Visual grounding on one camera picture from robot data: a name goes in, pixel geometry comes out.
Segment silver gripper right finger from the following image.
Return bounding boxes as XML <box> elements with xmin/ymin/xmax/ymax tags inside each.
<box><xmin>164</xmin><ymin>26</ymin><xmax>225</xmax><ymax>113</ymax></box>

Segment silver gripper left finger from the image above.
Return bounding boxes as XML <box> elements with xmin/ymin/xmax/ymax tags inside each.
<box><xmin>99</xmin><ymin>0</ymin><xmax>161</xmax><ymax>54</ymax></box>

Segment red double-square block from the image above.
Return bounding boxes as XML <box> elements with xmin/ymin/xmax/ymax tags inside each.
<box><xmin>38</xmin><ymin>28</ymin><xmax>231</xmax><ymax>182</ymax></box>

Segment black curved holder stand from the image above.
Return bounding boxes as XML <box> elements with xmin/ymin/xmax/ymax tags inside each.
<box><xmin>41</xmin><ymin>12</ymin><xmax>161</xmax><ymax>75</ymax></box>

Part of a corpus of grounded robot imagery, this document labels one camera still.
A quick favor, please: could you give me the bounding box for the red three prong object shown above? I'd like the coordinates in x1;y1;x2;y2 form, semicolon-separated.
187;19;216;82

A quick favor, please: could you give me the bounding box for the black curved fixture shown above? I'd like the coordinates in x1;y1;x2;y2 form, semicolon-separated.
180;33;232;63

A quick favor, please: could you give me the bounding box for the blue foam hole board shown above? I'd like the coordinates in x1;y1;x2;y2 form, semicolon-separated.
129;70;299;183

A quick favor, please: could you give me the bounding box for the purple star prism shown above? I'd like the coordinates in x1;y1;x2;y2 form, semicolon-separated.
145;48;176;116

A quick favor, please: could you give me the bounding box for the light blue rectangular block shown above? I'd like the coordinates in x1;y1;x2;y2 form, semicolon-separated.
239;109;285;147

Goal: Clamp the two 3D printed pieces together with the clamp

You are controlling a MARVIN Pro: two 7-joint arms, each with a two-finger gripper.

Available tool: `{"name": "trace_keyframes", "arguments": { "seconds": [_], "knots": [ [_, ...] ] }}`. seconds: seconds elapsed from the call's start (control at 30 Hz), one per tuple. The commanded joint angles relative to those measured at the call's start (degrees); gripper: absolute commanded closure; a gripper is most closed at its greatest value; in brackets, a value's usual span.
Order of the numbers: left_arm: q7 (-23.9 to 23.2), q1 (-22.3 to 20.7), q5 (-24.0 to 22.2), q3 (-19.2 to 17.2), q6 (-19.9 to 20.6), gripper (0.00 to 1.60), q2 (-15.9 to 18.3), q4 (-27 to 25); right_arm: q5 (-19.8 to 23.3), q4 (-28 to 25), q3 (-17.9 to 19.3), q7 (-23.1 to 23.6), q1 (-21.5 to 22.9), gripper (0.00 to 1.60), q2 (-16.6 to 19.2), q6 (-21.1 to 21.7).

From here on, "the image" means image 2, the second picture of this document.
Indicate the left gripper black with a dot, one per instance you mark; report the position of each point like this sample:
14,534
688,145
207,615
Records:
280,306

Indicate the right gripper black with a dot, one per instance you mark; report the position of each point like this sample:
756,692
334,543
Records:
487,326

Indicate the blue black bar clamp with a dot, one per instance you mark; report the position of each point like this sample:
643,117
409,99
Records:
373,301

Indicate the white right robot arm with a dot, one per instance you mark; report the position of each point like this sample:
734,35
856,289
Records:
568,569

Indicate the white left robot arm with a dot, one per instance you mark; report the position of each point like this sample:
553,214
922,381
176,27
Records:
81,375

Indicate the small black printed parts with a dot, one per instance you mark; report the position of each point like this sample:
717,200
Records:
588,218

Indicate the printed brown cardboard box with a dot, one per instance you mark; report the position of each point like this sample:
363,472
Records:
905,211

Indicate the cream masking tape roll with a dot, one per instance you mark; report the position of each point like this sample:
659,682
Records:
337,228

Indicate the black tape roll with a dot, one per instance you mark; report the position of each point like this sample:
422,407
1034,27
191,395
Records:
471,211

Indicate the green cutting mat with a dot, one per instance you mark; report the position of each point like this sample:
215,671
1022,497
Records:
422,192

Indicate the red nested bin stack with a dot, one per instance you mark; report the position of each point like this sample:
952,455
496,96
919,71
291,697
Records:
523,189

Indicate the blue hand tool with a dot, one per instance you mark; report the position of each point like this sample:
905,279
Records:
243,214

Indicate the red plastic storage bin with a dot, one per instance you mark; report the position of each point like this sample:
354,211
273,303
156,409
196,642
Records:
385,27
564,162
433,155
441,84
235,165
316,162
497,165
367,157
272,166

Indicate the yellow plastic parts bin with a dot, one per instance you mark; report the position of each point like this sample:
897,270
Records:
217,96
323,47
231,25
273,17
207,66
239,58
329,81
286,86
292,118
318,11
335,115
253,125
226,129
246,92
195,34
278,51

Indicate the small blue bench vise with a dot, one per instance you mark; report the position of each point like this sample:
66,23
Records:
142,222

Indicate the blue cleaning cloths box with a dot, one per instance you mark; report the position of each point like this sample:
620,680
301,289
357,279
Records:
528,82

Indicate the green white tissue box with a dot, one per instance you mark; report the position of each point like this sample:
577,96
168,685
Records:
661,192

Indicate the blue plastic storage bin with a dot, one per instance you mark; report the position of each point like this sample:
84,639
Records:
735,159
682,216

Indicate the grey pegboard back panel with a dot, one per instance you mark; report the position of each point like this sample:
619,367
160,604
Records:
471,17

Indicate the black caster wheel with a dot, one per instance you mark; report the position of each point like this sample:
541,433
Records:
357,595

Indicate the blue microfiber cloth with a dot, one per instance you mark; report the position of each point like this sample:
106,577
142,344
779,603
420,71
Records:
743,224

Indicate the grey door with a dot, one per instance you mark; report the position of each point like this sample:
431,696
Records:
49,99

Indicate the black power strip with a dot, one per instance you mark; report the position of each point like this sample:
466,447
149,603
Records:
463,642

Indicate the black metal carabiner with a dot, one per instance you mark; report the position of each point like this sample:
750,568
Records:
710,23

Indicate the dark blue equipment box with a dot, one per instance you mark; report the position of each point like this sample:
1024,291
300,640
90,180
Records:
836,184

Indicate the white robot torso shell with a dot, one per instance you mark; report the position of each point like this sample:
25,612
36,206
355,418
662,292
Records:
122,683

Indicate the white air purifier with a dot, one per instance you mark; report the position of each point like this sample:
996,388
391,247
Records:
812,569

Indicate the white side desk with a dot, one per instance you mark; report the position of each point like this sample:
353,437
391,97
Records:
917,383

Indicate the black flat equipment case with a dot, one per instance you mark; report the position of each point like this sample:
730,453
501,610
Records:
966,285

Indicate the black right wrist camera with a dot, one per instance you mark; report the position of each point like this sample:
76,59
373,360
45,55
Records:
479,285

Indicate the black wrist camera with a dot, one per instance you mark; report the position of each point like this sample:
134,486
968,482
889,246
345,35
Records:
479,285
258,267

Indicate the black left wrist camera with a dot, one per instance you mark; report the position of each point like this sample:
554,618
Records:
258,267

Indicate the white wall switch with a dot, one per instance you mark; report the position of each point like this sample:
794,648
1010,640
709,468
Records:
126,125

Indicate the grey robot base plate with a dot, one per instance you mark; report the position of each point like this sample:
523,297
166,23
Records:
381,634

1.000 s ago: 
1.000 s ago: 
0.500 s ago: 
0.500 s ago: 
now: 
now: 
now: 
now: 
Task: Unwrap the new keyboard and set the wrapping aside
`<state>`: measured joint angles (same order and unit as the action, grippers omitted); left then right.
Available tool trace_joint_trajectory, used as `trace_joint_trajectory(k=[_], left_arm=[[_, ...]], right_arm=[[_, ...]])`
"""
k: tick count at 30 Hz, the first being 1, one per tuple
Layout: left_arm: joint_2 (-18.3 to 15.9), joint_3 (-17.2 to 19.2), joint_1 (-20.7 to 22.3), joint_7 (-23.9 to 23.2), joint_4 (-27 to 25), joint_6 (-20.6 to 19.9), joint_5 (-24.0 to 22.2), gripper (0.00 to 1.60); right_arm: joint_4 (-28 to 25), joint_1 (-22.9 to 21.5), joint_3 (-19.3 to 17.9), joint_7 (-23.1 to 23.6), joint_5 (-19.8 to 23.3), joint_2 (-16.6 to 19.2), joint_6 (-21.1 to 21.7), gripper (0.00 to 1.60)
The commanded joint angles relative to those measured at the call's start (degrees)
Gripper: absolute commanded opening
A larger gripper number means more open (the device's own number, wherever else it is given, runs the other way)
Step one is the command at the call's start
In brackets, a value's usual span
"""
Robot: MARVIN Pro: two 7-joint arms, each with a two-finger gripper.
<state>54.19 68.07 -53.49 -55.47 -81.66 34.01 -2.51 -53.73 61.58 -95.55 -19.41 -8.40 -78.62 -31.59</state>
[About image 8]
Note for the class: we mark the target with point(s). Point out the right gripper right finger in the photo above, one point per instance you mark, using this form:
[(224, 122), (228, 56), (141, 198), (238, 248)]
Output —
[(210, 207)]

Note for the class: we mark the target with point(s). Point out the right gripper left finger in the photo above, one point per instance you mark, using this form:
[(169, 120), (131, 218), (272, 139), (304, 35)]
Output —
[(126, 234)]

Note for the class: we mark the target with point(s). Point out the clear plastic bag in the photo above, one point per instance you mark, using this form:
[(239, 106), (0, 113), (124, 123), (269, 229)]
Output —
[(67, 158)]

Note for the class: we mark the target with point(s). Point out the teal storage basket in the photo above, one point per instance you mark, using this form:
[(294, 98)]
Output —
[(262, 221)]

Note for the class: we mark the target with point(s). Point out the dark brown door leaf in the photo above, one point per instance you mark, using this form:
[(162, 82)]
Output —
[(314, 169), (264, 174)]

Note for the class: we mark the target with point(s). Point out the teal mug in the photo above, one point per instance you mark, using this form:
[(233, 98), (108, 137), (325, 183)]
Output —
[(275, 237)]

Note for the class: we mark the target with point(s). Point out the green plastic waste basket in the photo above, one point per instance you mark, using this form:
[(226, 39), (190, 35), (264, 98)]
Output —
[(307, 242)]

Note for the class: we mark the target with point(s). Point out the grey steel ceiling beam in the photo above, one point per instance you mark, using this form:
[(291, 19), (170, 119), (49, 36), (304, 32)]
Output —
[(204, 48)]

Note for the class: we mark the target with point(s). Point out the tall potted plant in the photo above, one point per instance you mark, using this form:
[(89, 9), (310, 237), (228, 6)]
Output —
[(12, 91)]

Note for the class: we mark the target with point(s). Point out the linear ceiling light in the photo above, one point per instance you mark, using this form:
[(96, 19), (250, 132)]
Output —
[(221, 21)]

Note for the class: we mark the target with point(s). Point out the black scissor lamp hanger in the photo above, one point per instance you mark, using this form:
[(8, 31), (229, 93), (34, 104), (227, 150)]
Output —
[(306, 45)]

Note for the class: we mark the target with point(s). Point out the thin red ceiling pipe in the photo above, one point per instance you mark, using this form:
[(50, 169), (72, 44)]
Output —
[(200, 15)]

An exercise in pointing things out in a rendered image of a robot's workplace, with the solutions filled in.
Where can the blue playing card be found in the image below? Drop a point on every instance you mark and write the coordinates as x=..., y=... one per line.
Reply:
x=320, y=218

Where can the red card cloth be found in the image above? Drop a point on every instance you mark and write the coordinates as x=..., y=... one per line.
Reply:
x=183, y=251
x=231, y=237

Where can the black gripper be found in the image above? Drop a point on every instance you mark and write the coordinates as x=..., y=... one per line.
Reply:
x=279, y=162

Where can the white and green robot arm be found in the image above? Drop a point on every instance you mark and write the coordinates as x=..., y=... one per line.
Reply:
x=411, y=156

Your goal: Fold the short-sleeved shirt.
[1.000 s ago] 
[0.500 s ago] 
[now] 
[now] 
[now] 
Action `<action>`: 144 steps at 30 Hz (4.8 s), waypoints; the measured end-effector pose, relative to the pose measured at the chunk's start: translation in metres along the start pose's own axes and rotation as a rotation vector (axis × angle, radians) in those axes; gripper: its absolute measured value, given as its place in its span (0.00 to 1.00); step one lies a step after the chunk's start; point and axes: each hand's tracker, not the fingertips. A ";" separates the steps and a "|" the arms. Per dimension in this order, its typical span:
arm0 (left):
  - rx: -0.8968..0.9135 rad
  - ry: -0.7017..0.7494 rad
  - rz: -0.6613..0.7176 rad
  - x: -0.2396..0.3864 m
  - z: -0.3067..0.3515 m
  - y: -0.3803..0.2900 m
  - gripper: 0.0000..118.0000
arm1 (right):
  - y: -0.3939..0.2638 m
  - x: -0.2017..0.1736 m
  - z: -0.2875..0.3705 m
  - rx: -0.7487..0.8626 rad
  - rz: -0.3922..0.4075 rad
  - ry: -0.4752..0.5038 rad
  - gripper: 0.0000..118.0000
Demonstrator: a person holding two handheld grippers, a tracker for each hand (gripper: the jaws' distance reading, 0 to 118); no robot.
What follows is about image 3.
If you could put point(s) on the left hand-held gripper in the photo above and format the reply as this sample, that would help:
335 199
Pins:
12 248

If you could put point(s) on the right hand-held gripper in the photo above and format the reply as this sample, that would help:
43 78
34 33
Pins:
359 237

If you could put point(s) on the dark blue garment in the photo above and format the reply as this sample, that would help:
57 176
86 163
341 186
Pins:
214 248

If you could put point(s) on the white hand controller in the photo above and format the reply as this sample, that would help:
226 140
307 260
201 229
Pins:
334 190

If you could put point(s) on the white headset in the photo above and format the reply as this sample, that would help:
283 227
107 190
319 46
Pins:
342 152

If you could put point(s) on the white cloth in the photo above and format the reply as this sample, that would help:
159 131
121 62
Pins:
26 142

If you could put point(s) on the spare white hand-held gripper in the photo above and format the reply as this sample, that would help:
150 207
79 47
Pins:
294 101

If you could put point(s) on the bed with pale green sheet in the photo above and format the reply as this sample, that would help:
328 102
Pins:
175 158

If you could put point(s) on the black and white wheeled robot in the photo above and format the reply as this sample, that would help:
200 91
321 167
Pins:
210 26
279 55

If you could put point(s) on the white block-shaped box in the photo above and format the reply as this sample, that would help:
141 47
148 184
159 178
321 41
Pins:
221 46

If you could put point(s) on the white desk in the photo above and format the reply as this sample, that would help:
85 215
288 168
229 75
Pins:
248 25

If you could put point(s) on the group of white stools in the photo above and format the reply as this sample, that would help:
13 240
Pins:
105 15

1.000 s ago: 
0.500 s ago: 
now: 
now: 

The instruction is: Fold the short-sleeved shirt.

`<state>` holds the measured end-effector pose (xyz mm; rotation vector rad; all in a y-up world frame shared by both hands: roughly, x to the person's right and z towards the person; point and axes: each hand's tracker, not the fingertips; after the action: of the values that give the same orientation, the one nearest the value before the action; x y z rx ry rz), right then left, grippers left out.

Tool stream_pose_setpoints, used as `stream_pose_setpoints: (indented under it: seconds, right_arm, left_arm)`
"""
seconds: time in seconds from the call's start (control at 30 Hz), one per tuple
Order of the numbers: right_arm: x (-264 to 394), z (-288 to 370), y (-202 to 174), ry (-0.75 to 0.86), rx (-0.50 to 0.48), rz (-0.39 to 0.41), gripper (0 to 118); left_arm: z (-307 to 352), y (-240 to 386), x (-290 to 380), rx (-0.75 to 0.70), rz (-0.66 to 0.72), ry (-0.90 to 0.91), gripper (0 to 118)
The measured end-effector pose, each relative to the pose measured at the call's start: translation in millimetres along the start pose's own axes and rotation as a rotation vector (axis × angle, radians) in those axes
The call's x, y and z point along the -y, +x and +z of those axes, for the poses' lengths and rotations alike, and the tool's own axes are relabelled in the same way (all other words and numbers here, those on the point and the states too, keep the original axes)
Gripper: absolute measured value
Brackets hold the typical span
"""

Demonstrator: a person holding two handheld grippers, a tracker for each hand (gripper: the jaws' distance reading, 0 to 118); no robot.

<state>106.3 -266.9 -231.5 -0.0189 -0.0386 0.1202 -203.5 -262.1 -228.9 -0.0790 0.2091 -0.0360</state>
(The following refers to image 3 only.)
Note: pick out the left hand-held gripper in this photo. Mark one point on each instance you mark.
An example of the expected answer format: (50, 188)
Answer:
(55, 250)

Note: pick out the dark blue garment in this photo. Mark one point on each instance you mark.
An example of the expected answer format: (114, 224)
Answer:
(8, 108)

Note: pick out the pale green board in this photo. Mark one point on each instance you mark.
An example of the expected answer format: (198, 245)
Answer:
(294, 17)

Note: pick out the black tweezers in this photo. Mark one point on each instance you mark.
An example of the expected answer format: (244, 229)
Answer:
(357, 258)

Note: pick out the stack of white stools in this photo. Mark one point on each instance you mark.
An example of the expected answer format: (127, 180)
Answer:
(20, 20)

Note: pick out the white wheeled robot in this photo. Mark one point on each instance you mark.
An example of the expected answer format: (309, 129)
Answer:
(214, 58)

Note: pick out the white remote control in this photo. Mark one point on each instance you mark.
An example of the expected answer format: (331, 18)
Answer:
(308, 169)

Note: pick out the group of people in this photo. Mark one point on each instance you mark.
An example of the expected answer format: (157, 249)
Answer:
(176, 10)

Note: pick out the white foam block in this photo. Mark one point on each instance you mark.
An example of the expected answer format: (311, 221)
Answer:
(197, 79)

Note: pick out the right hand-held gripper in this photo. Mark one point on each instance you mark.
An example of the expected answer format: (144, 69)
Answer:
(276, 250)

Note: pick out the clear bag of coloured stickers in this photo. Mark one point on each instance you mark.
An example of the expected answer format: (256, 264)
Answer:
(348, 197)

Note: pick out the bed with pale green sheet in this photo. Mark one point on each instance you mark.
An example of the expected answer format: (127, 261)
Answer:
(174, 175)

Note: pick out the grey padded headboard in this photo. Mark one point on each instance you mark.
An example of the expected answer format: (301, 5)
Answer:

■ What is expected ■
In the records above, the line with "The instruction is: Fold" marks the start and the line with "An example of the expected answer format: (114, 224)" marks the end; copy that stretch exactly, both lines included, and nothing else.

■ Answer area ■
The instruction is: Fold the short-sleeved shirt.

`<state>` holds the measured end-effector pose (xyz mm; rotation vector rad; all in a y-up world frame shared by both hands: roughly, x to the person's right and z towards the person; point and axes: each hand's tracker, not the fingertips; after the action: of the values that give the same orientation, the one nearest the value before the action; x y z rx ry rz), right then left, grippers left out.

Tool stream_pose_setpoints, used as `stream_pose_setpoints: (indented under it: seconds, right_arm, left_arm)`
"""
seconds: time in seconds from the call's start (control at 30 Hz), one per tuple
Order of the numbers: right_arm: x (-264 to 394), z (-288 to 370), y (-202 to 174), ry (-0.75 to 0.86), rx (-0.50 to 0.48), rz (-0.39 to 0.41), gripper (0 to 118); left_arm: z (-307 to 352), y (-240 to 386), x (-290 to 380), rx (-0.75 to 0.70), rz (-0.66 to 0.72), ry (-0.90 to 0.91), gripper (0 to 118)
The measured end-effector pose, each relative to the pose measured at the call's start: translation in millimetres along the start pose's own axes and rotation as a rotation vector (axis × angle, radians) in those axes
The call's x, y and z point along the -y, +x and +z of those axes, for the poses' lengths and rotations alike, and the tool's own axes are relabelled in the same way (all other words and numbers here, those on the point and the states too, keep the original axes)
Gripper: absolute measured value
Brackets hold the typical span
"""

Demonstrator: a person holding two handheld grippers, a tracker for each hand (gripper: the jaws' distance reading, 0 to 118); no robot.

<state>106.3 -266.9 -231.5 -0.0189 -0.0386 0.1202 -203.5 -262.1 -228.9 -0.0790 0.2091 -0.0360</state>
(The following refers to image 3 only.)
Note: pick out the left hand-held gripper in this photo. Mark one point on each instance you mark.
An example of the expected answer format: (50, 188)
Answer:
(55, 250)

Note: pick out the dark blue garment in this photo. Mark one point on each instance you mark.
An example of the expected answer format: (114, 224)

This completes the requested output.